Support Questions
Find answers, ask questions, and share your expertise

Ambari Agent heatbeat missing an one or two intervals intermittently once or twice in a week

Explorer

Hi,

One of the edge nodes in the cluster is generating alerts once or twice a week due to missed heartbeat from agent.


INFO 2018-01-29 07:04:38,554 logger.py:71 - call returned (0, '')
INFO 2018-01-29 07:06:04,226 logger.py:71 - call[['test', '-w', '/']] {'sudo': True, 'timeout': 5}
INFO 2018-01-29 07:06:04,233 logger.py:71 - call returned (0, '')

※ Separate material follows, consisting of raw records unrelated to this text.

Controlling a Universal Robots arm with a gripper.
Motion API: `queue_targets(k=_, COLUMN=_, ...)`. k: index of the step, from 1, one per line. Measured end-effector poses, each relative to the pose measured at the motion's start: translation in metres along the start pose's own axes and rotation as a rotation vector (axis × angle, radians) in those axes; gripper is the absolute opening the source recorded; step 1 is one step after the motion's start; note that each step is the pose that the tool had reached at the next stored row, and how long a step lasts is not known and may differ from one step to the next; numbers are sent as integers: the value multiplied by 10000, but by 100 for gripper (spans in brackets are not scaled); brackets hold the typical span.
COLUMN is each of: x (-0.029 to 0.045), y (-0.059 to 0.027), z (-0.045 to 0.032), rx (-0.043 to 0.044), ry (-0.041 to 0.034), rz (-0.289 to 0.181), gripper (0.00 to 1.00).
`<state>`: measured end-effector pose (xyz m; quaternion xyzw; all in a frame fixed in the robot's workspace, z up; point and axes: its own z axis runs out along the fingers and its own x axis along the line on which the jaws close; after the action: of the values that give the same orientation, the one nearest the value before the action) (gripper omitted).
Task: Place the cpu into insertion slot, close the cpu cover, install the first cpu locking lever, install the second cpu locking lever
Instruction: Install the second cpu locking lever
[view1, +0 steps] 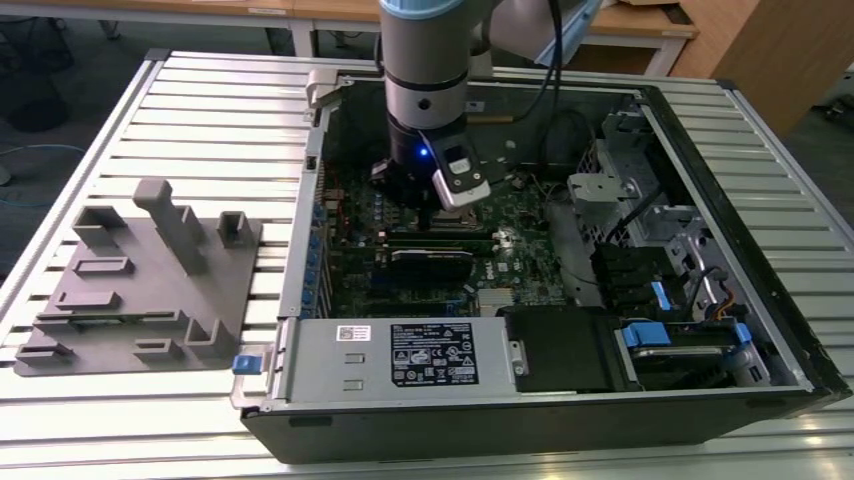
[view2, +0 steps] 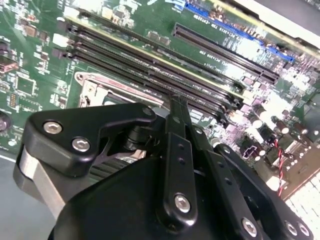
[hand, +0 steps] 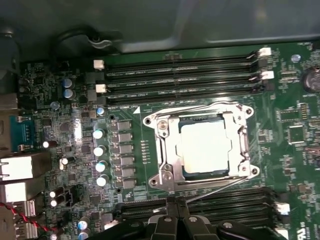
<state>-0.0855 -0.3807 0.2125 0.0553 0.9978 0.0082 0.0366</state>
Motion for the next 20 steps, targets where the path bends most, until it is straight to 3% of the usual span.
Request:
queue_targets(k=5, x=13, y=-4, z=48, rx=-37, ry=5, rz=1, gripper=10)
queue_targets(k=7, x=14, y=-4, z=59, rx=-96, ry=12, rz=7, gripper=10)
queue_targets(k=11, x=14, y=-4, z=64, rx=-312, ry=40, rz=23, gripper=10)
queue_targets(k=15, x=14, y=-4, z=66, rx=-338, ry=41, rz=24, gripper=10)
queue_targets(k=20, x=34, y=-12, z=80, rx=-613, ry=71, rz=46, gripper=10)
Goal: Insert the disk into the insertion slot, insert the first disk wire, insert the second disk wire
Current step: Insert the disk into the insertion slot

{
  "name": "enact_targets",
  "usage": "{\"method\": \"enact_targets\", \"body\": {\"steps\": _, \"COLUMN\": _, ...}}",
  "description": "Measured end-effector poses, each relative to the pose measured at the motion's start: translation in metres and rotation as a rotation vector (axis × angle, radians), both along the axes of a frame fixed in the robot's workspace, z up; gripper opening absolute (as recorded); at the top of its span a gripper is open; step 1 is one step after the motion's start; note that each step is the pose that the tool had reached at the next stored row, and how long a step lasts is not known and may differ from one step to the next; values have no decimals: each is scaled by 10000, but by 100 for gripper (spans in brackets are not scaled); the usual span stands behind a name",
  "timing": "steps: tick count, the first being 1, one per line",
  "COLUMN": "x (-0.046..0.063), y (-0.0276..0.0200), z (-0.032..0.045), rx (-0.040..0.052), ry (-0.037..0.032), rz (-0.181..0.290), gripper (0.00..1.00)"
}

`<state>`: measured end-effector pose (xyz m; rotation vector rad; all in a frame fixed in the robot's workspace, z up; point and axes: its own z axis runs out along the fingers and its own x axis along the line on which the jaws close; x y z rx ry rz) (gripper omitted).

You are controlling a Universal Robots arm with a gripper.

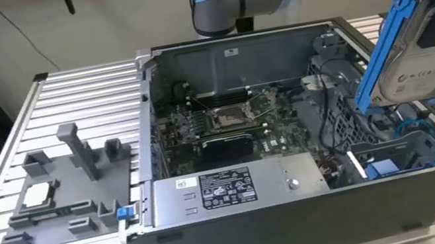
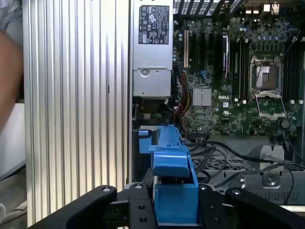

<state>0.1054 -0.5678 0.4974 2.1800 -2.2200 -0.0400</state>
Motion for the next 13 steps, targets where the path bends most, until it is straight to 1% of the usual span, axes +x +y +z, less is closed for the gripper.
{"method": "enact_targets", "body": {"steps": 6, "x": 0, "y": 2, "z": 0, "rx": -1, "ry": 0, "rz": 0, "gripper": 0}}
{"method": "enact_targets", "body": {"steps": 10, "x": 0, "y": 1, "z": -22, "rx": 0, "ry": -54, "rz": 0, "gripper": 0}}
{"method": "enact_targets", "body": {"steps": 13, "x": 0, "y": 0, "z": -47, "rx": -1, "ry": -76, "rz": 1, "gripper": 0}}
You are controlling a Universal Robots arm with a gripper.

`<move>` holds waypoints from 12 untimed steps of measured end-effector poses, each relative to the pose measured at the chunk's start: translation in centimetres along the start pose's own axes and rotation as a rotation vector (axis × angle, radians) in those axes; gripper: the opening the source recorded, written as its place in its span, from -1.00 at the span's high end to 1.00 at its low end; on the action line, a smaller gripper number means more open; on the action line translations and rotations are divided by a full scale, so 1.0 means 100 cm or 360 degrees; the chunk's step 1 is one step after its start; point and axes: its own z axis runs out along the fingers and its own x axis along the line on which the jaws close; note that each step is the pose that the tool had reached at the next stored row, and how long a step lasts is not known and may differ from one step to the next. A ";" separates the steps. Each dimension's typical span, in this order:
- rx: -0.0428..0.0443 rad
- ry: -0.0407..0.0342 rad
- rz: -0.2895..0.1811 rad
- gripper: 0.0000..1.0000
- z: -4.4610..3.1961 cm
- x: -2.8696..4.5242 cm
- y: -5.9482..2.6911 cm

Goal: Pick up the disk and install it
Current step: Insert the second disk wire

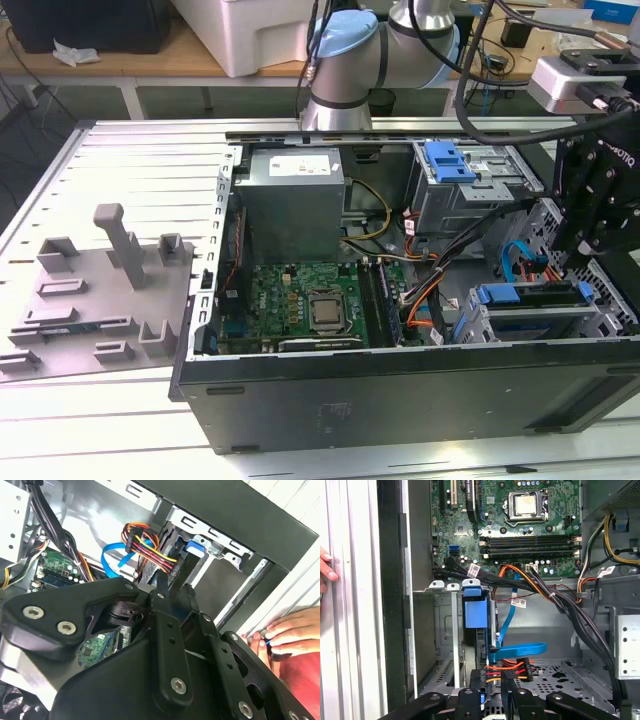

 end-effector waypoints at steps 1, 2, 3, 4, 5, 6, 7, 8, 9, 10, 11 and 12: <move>0.0000 0.0000 0.0000 0.40 0.0001 -0.0004 0.0000; 0.0000 0.0000 0.0000 0.40 0.0003 -0.0004 0.0000; 0.0000 0.0000 0.0000 0.40 0.0006 -0.0005 0.0002; 0.0000 0.0000 -0.0001 0.40 0.0009 -0.0005 0.0008; 0.0000 0.0000 -0.0001 0.40 0.0012 -0.0005 0.0015; 0.0000 0.0000 -0.0002 0.40 0.0018 -0.0004 0.0031; 0.0000 0.0000 -0.0003 0.40 0.0025 -0.0004 0.0047; 0.0000 0.0000 -0.0003 0.40 0.0030 -0.0004 0.0060; 0.0000 0.0000 -0.0004 0.40 0.0034 -0.0004 0.0074; 0.0000 0.0000 -0.0005 0.40 0.0045 -0.0004 0.0098; 0.0000 0.0000 -0.0006 0.40 0.0054 -0.0003 0.0123; 0.0000 0.0000 -0.0006 0.40 0.0060 -0.0003 0.0135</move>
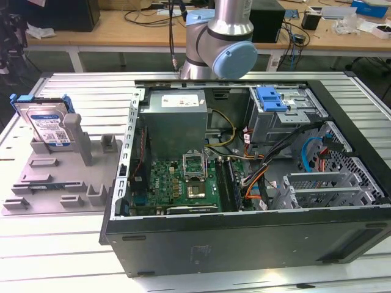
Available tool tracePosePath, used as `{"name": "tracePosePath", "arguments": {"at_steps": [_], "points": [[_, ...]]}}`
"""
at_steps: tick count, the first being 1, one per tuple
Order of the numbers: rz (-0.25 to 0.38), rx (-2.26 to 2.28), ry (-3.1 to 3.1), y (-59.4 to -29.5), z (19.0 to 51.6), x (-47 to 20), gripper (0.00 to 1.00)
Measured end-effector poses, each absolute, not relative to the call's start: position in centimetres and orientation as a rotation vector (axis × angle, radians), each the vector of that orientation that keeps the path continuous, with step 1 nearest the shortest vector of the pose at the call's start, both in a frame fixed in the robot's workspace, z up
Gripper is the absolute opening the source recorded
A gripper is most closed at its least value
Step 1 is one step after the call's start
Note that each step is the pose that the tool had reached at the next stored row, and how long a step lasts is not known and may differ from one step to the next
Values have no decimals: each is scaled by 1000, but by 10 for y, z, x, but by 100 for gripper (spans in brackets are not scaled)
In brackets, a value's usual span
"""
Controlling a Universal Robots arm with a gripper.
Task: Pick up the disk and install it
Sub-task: 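Pick up the disk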
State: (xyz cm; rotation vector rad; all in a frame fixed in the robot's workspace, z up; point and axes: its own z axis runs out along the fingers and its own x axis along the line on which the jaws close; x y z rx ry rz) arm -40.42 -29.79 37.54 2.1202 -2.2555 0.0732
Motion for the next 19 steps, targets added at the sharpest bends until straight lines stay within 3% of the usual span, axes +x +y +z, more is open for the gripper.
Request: {"name": "tracePosePath", "arguments": {"at_steps": [19], "points": [[69,2122,-2257,-303,360,-400,48]]}}
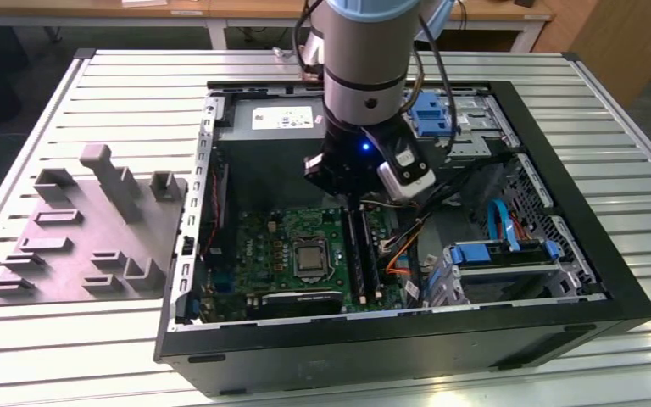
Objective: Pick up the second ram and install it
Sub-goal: 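Press down the second ram until it locks into place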
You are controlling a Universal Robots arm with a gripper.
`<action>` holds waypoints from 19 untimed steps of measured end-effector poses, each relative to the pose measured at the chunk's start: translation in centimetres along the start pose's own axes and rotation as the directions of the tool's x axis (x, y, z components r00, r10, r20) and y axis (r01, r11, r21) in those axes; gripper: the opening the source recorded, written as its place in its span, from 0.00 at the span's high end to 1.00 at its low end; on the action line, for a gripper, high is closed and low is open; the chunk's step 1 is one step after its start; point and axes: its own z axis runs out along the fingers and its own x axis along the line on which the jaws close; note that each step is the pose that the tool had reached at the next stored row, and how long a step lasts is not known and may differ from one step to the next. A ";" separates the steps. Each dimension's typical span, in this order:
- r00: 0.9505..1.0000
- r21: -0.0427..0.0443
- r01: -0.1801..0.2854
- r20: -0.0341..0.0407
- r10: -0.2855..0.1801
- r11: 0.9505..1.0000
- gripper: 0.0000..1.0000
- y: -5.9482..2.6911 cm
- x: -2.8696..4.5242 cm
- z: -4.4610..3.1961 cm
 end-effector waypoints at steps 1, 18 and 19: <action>1.000 0.000 0.000 0.000 0.000 1.000 0.90 -0.35 0.00 -0.01; 1.000 0.002 0.000 -0.001 0.000 1.000 0.90 -5.33 -0.03 -0.20; 1.000 0.003 0.000 -0.001 0.000 1.000 0.90 -5.42 -0.03 -0.21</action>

As you can see, there is no logging for 1.5 minutes and it is causing ambari alert for this edge node. How can i track if there was any connectivity issue between server and agent. Sometimes more than 1 heartbeat interval is missing.

1 REPLY 1

Super Mentor

@Dhirendra Khanka

If the heartbeat lost is happening once or twice a week and then if the heart beat of the agent is coming back immediately in few seconds, then it can be ignored or if we do not want to see the alert then we can try to increase the default check interval from 2 minutes to 3 minutes.

Ambari UI --> Alerts --> "Ambari Agent Heartbeat"  --> "Edit"  and then increase the "Check Interval" from 2 minutes (TO) 3 minutes.


Sometimes due to heavy load or Network traffic or network slow request/response the heartbeat is not sent/received properly. If it is happening on a specific time in a day or week then we can check the edge node if it was running an heavy job or network operation to see if that was causing any issue.

.